A series of two-dimensional axis models with structure mesh were created to simulate the charging process inside a multi-layer latent heat storage system (LHTES) that applied in disk solar thermal power system. 60% NaNO3 mixed with 40%KNO3 were taken as phase change materials (PCMs). PCMs were separated into three ring-shape volume, which made it necessary to balance the heat transfer of the three volume and maximize the proportion of latent heat in energy storage. The phase change material reserves, liquid fraction, latent heat fraction (the proportion of latent heat in total absorbed energy), volume difference of melting fraction (parameter defined to describe the melting difference between three volumes) and volume difference of latent heat fraction (parameter defined to describe the latent heat fraction difference between three volumes) of 4 models with different structure parameter were taken into comparison. The result showed that the phase change material reserve reach to max, melting difference and latent heat fraction difference are minimum when the thickness ratio of the three volume in radial direction are 11:18:8 (when volume ratio was 231:1044:736).
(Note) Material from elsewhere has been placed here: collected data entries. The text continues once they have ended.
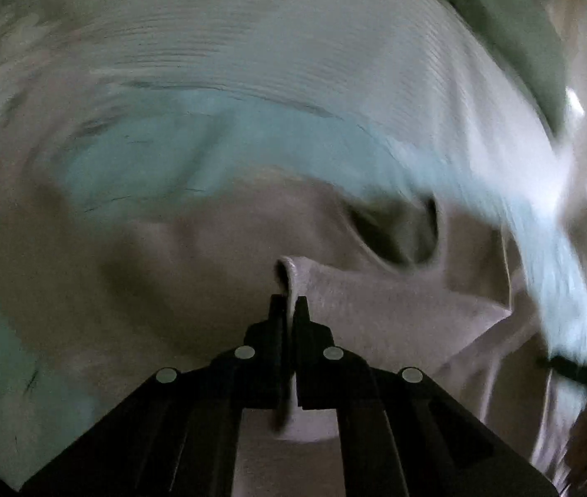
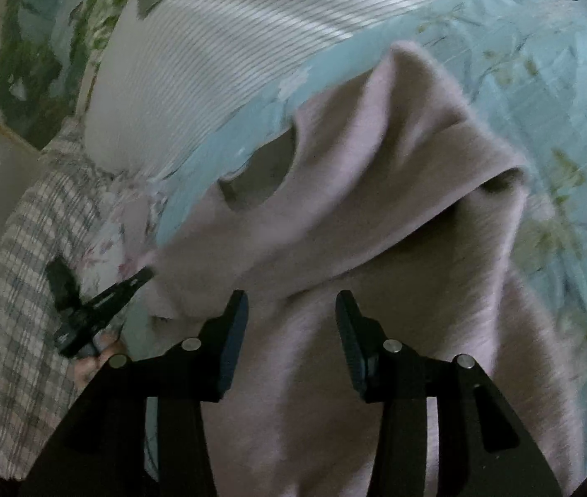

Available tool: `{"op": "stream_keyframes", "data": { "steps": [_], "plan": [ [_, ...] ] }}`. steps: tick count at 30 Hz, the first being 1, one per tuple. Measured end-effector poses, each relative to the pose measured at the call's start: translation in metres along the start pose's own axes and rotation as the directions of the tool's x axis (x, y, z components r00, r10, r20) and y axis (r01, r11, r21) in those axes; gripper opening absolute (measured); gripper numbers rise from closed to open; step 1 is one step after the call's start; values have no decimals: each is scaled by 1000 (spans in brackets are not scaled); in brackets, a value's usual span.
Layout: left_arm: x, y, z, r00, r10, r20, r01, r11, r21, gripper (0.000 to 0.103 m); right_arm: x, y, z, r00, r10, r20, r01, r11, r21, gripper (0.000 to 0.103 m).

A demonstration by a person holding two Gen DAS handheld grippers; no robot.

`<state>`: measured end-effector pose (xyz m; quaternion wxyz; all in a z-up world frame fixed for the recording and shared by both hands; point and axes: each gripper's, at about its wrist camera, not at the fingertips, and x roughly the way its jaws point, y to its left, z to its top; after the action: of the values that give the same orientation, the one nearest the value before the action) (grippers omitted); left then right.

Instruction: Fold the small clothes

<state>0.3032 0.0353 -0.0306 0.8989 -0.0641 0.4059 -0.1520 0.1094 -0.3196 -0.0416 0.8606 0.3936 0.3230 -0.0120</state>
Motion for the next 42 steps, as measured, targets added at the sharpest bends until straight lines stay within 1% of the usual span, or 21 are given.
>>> {"op": "stream_keyframes", "data": {
  "steps": [3,4,8,14,18,19,20,21,24,26,28,30,32,33,35,36,38,39,40,41,42],
  "plan": [
    [3,33,-5,999,45,-6,-45,989,-142,2,-8,-12,18,998,-51,37,50,999,13,46],
    [4,41,-8,999,36,-10,-37,985,-171,2,-13,-16,27,995,-75,64,75,997,8,46],
    [1,45,-17,999,45,1,-44,978,-206,2,-19,-31,66,980,-162,111,163,987,5,46],
    [1,47,-24,997,75,11,-69,962,-265,2,16,-58,110,967,-253,30,255,966,-45,46],
    [-10,53,-25,997,69,14,-63,961,-270,2,49,-63,120,971,-235,-49,231,970,-77,46],
    [-11,52,-25,998,69,13,-63,962,-265,2,55,-64,120,975,-213,-64,206,974,-94,32],
    [-11,50,-25,997,72,11,-67,965,-253,2,60,-62,121,976,-203,-80,194,974,-114,13],
    [-12,49,-25,997,72,10,-67,967,-247,2,60,-60,124,975,-208,-80,197,972,-129,7],
    [-16,40,-24,998,63,13,-59,974,-221,2,40,-45,139,979,-202,7,200,964,-177,7],
    [-18,33,-22,999,44,22,-39,978,-205,2,34,-38,147,968,-244,51,249,942,-224,7],
    [-13,26,-21,999,36,13,-33,982,-187,2,42,-39,148,955,-294,42,295,922,-252,7],
    [-5,22,-23,998,55,-2,-55,983,-174,2,55,-45,145,942,-335,9,326,908,-263,7],
    [3,22,-26,998,67,-18,-69,982,-176,2,57,-53,142,943,-332,-19,318,918,-235,7],
    [6,24,-28,997,71,-30,-75,980,-182,2,52,-57,141,944,-329,-15,319,925,-206,8],
    [9,27,-30,997,68,-43,-75,979,-190,2,30,-53,137,926,-374,39,375,911,-168,13],
    [9,29,-32,997,63,-47,-70,979,-190,2,19,-46,133,927,-370,69,376,911,-170,14],
    [8,29,-34,997,61,-50,-69,981,-180,2,10,-31,121,957,-283,64,290,934,-209,15],
    [8,28,-34,997,60,-51,-68,982,-175,2,11,-23,112,969,-246,28,245,938,-245,17],
    [9,27,-34,997,60,-53,-68,983,-170,2,17,-19,102,971,-238,-19,223,934,-278,20],
    [8,25,-35,997,59,-54,-67,984,-165,2,26,-19,91,959,-275,-67,243,920,-307,20],
    [8,24,-35,997,57,-56,-65,985,-162,2,33,-27,84,935,-345,-87,301,897,-323,20]
  ]
}}
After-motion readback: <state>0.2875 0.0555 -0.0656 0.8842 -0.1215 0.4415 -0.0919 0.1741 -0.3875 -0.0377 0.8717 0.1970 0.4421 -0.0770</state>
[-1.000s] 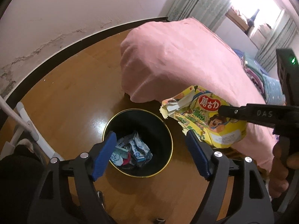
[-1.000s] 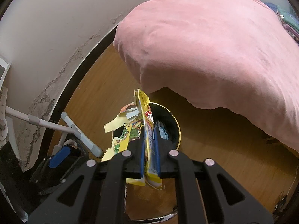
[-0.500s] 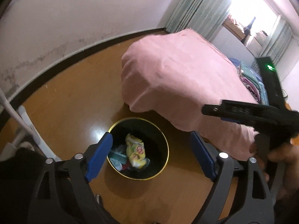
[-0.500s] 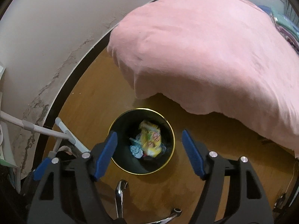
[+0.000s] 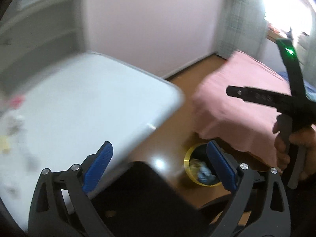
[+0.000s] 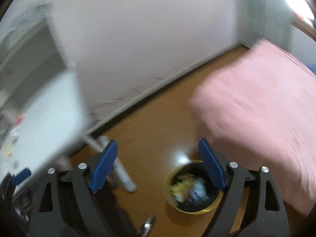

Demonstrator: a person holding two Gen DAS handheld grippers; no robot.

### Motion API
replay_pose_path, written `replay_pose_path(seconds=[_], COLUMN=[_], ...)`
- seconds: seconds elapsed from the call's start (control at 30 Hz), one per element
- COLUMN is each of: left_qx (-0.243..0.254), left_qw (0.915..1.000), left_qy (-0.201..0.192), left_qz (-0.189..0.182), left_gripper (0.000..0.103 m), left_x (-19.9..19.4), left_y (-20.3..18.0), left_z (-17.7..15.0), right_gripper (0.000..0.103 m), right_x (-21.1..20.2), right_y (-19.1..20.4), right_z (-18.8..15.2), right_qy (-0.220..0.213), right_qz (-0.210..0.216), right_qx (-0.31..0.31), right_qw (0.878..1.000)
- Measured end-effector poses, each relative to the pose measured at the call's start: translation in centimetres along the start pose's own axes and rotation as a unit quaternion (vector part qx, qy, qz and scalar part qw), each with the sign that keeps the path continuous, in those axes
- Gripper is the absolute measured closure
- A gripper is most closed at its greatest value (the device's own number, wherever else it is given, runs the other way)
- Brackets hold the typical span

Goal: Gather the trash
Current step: 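Grasp the white tissue with left tool while right tool grasps the white tube packet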

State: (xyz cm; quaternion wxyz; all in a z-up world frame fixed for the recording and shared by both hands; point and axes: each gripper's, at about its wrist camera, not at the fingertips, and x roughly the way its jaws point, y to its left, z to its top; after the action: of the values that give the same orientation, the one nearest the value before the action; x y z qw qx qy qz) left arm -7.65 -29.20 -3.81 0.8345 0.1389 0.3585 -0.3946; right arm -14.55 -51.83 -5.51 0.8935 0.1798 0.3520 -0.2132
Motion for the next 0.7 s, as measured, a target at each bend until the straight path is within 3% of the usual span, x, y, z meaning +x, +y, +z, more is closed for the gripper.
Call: replay_pose_path(seconds=[0.13,0.23,0.27,0.33,0.5,0.6,0.7], left_qx=[-0.032,-0.070,-0.098,-0.141,-0.219,-0.243,-0.236], left_qw=[0.9965,0.9868,0.9801,0.9727,0.9551,0.9514,0.9536], left_qy=[-0.016,-0.025,-0.026,-0.023,-0.006,-0.001,0.002], left_qz=[0.075,0.144,0.171,0.183,0.199,0.189,0.187], left_gripper=[0.008,0.008,0.008,0.008,0.008,0.008,0.008], left_x=[-5.3,-8.3,-9.4,-10.4,-12.0,-12.0,-11.6], left_y=[7.3,13.3,16.1,19.3,25.4,26.6,26.1], left_z=[0.3,-0.9,-1.9,-3.4,-7.7,-8.7,-8.7], right_gripper=[0.020,0.019,0.019,0.020,0.020,0.024,0.036], right_x=[-0.2,0.5,1.0,2.0,4.3,5.4,6.6], right_y=[10.3,17.5,19.7,24.2,31.7,33.7,35.0], right_z=[1.3,1.4,1.4,0.9,-2.2,-3.4,-4.3], right_qy=[0.003,0.019,0.028,0.046,0.082,0.092,0.105], right_qz=[0.105,0.162,0.182,0.212,0.225,0.218,0.206], right_qx=[-0.088,-0.142,-0.157,-0.188,-0.262,-0.285,-0.306], right_qw=[0.991,0.976,0.970,0.958,0.935,0.929,0.923])
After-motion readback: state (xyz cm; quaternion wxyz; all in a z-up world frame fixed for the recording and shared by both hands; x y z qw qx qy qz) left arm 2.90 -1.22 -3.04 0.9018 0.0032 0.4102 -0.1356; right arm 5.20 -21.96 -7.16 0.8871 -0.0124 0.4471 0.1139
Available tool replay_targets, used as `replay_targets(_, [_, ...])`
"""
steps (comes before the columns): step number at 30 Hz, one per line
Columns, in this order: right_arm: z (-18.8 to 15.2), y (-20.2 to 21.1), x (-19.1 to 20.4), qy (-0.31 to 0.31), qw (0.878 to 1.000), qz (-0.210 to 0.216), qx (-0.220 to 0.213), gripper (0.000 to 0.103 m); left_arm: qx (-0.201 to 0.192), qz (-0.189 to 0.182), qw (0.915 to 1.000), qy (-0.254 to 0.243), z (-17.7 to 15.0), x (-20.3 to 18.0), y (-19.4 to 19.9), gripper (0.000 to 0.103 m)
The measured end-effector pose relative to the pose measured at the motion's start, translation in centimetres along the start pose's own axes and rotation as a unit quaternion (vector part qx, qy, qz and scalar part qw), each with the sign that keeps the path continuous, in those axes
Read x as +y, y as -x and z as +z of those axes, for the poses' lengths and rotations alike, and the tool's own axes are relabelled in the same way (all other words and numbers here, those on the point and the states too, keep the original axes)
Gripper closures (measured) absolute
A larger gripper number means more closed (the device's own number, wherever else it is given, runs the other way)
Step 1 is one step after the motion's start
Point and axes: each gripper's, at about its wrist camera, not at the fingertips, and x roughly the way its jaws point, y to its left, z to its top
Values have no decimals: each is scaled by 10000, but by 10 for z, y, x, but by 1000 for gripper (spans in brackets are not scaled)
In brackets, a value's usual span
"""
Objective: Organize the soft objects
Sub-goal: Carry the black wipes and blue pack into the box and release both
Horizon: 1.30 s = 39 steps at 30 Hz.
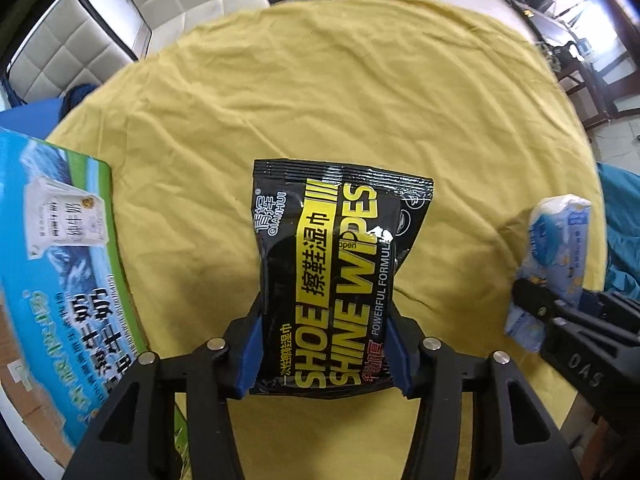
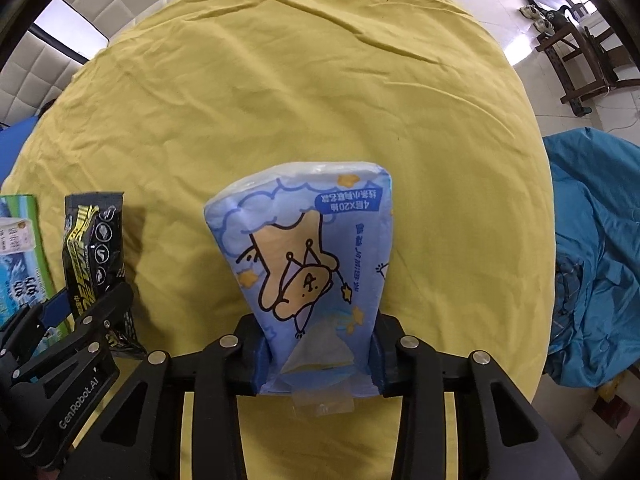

The best configuration made the ratio of heat exchange area to heat storage volume optimum and made the heat transfer for charging process close to balance in three volumes.

Suggested Citation

  • Li, Peisheng & Li, Zhihao & Zhang, Ying & Li, Wenbin & Chen, Yue & Lei, Jie, 2020. "Numerical research on performance comparison of multi-layer high temperature latent heat storage under different structure parameter," Renewable Energy, Elsevier, vol. 156(C), pages 131-141.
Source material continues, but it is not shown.